Exercise ->
In the records below, find the line that contains "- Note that" and the line that contains "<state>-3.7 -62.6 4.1", then retype exactly those two lines and every line between them.
·····
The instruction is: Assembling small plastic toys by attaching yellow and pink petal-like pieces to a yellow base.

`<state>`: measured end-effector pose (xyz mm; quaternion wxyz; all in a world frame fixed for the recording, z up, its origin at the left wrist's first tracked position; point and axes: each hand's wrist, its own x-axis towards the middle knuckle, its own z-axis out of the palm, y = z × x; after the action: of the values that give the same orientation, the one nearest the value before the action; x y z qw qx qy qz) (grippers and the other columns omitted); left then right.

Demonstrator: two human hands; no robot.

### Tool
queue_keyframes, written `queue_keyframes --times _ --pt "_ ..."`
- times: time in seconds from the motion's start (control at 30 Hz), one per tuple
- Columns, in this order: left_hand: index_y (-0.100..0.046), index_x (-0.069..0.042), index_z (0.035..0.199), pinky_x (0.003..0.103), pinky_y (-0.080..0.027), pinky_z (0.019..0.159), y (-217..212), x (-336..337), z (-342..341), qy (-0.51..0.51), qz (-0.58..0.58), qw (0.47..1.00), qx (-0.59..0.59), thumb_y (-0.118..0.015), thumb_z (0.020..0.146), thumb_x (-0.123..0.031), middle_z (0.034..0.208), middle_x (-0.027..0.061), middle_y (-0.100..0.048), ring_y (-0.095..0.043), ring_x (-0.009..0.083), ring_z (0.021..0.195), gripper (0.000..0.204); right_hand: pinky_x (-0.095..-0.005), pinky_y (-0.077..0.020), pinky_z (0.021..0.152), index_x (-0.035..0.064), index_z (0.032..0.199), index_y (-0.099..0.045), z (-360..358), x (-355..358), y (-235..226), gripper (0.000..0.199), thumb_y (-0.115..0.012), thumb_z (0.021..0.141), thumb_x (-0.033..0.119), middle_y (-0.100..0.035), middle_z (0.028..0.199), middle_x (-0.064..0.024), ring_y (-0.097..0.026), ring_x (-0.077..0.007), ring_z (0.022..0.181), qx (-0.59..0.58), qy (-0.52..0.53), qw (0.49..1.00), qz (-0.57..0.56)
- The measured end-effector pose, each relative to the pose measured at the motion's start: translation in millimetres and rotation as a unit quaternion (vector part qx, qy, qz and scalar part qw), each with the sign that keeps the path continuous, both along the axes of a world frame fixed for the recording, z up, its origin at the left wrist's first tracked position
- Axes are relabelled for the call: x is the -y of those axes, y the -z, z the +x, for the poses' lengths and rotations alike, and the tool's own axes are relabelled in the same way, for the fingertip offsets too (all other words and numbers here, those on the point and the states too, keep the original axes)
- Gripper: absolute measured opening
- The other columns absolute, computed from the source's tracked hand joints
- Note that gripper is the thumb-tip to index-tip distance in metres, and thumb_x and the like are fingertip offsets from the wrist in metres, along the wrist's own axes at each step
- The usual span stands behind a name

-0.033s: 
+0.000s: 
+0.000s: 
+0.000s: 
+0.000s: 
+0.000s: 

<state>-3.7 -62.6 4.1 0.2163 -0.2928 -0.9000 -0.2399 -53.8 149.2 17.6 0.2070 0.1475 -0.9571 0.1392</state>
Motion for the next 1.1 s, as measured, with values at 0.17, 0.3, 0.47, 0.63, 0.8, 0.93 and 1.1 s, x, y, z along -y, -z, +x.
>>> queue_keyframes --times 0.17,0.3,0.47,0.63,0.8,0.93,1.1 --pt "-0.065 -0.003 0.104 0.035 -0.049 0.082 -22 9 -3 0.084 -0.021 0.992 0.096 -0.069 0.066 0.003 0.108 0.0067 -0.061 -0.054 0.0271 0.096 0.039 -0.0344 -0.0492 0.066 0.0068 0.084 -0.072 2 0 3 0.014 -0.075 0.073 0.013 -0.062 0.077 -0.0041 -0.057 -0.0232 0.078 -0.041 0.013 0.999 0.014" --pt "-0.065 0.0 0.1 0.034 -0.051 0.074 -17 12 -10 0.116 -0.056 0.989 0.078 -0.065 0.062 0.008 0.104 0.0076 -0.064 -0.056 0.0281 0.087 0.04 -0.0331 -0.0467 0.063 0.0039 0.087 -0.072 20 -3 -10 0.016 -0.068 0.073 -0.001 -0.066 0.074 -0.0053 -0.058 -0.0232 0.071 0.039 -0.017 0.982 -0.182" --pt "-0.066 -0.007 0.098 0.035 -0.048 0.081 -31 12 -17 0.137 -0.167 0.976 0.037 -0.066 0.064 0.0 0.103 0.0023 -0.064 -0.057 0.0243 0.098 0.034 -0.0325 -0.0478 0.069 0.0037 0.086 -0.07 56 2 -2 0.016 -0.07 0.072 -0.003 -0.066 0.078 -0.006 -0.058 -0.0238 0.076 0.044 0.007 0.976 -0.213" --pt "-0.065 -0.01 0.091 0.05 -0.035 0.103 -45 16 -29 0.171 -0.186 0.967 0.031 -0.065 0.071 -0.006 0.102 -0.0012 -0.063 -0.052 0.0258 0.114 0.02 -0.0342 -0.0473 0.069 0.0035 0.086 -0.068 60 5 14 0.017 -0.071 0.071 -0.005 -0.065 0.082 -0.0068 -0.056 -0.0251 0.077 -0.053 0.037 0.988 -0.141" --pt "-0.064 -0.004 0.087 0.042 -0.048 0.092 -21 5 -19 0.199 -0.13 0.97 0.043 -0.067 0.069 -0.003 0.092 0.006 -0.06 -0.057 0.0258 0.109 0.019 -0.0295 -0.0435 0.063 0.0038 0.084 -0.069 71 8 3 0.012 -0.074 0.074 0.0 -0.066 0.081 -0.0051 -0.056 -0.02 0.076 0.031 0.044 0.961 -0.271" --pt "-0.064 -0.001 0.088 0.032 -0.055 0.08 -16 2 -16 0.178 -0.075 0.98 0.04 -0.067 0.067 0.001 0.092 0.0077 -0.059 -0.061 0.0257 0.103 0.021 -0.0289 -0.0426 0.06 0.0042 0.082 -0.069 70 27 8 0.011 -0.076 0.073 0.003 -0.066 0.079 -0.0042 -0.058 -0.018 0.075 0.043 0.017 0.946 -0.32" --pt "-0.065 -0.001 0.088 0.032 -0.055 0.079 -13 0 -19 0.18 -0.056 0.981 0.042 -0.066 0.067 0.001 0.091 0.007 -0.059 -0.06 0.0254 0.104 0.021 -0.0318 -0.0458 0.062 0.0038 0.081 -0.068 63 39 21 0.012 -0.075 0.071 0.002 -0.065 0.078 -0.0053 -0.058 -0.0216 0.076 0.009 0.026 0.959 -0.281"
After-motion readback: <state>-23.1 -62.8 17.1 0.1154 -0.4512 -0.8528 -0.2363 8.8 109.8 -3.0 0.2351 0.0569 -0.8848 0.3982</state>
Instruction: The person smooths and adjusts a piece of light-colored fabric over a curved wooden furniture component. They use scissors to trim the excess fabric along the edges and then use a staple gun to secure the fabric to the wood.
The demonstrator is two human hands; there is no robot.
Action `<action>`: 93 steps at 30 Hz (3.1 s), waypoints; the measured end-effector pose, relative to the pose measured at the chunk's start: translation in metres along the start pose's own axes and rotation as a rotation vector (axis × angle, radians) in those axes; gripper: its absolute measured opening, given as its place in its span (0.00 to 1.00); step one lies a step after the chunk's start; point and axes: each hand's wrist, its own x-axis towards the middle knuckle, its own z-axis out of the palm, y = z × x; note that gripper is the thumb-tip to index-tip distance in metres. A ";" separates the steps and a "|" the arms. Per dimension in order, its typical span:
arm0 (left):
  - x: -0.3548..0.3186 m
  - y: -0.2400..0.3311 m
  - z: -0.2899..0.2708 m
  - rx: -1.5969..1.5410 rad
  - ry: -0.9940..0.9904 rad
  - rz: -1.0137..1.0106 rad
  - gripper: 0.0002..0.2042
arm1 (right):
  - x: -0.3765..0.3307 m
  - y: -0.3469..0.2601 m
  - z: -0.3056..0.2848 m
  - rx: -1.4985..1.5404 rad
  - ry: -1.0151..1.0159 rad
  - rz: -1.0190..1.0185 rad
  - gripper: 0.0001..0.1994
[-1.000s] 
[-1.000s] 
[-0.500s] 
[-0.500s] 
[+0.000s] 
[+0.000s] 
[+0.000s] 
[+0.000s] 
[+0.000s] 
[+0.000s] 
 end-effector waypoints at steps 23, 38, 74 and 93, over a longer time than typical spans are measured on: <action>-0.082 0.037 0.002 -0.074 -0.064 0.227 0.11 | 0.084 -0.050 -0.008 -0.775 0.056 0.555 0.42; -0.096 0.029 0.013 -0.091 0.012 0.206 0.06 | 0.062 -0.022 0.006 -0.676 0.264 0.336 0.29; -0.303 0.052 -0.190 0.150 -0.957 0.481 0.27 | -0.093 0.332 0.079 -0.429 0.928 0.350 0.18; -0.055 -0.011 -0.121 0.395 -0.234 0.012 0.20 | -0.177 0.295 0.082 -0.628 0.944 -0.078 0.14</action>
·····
Written solution ->
- Note that gripper is the thumb-tip to index-tip distance in metres, and thumb_x and the like are fingertip offsets from the wrist in metres, along the wrist's own axes at each step
- The usual span stands behind a name

-0.033s: 
+0.000s: 
+0.000s: 
+0.000s: 
+0.000s: 
+0.000s: 

<state>-3.7 -62.6 4.1 0.2163 -0.2928 -0.9000 -0.2399 -53.8 149.2 17.6 0.2070 0.1475 -0.9571 0.1392</state>

This output is now finished.